(DIRECTIONS FOR THIS TASK) Restate word for word the line containing "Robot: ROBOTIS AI" and each line that follows it, through the last line below, and nothing else.

(PROVIDED MATERIAL)
────────────────────────────────────────

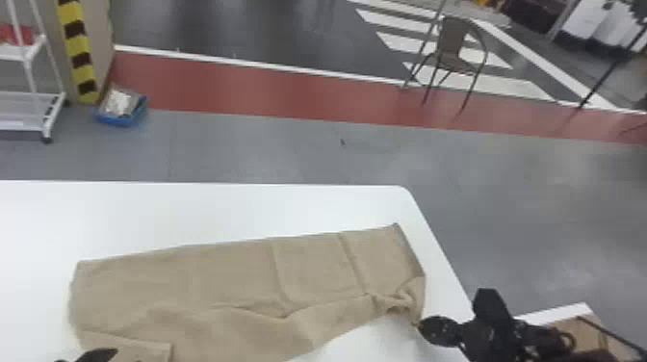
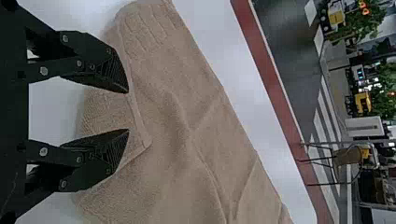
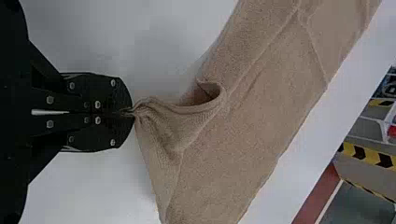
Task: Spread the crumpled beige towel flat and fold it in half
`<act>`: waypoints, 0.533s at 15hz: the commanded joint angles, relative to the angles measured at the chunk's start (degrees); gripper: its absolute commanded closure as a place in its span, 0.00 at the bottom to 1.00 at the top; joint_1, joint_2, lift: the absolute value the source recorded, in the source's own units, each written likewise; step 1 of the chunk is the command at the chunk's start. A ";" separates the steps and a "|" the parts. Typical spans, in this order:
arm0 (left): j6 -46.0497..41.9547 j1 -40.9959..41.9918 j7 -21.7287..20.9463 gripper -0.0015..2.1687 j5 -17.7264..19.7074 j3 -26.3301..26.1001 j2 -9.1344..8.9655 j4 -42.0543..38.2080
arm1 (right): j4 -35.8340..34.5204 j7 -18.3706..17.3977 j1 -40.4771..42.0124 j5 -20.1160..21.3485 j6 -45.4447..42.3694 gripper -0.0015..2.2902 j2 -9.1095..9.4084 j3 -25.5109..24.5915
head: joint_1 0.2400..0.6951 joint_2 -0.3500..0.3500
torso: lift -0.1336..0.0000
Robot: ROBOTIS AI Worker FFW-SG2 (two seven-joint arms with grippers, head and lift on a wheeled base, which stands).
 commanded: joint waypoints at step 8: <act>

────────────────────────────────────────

(TASK RESULT)
Robot: ROBOTIS AI Worker FFW-SG2 (two seven-joint arms with grippers, head and lift on a wheeled base, which stands).
 commanded: joint waypoints at step 8: <act>

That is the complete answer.